Comedian Russell Brand, actor Michael Douglas, Lindsay Lohan, David Duchovny and former American football player Terry Crews admit their struggle with pornography and sex addiction. “Pornography really messed up my life”, says Terry. “If days turn into night, and you are still watching, you’ve probably got a problem. And that was me”. Terry says it almost cost his relationship with his wife. Terry said, “You’ve probably heard saying that porn is great, but it does not compare to the real thing. When you are addicted to pornography, you’ll feel the opposite. Sex great but it doesn’t compare to pornography”.17

It is not only men who are addicted to sex and pornography. Erica Garza, a writer, describes in her book ‘Getting Off’ how she became addicted to pornography and promiscuous from 12 of her age.

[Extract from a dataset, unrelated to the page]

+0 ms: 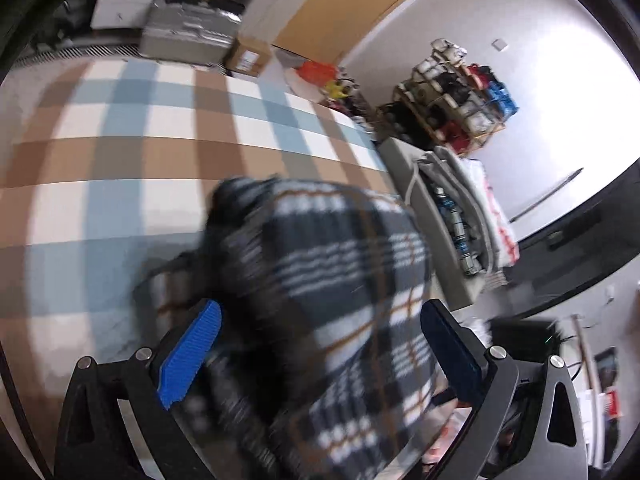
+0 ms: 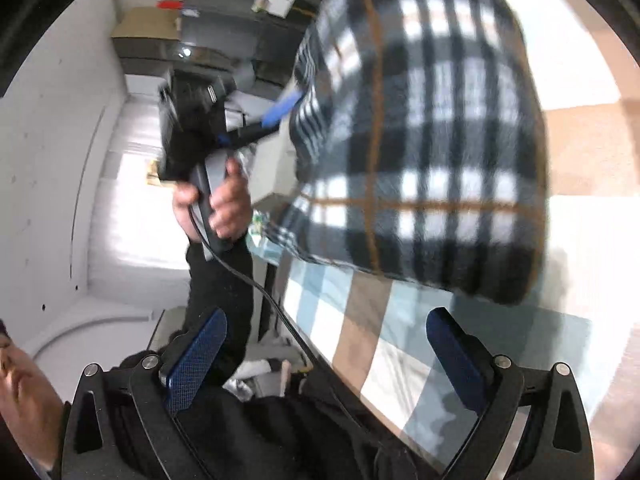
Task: Fold large clothes
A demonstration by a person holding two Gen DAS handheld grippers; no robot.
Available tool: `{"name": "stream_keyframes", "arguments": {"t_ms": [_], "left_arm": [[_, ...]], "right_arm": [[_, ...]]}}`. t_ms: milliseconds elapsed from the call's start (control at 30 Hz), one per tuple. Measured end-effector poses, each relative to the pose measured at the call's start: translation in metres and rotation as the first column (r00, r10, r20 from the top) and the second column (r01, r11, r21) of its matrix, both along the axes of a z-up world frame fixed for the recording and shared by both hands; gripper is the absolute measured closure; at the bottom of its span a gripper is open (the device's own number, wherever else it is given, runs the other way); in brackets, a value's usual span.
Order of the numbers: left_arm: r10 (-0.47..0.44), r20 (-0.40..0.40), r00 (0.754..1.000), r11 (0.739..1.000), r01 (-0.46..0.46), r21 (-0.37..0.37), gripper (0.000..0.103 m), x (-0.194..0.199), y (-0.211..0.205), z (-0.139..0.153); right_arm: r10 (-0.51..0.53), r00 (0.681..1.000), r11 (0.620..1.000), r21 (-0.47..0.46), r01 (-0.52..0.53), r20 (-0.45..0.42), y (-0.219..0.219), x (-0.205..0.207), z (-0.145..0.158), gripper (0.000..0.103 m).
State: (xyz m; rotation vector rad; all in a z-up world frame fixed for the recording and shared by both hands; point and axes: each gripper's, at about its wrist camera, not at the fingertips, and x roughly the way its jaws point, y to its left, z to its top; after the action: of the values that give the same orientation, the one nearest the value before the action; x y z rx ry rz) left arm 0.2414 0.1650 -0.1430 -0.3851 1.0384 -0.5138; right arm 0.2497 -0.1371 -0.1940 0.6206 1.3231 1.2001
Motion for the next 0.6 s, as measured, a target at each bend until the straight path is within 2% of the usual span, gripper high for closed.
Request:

Started with soft-core she engaged in violent and risky sex after college which frequently involved hooking up with strangers and having sex without condoms, and gradually her preference for hard-core heightened. “And afterwards I would feel broken, unlovable, worthless and used”, she says, “but I was using men for my needs, too”.

In the BBC documentary Hard-core Profits the interviewer asked ‘whether porn is addictive’ or pornography is one of the reasons behind the spread of HIV’ porn viewers who devastated their life because of pornography addiction and already contracted HIV in Ghana blamed pornography for their distressing situations. Like tobacco, it took a pretty long time for scientists, researchers and psychologists to recognise pornography as an addiction. Yet the connection between pornography and addiction is irrefutably established and granted.

Because of pornography addiction, pupils in India are failing in examinations and dropping out of school, a woman was forced to have anal sex by her husband which he saw in pornography, and teenagers in Papua New Guinea harmed themselves to make their penises bigger relationships are being strained because of compulsive sexual behaviour.

Pornography use readily becomes a tightly integrated component of that recurring compulsive, addictive pattern.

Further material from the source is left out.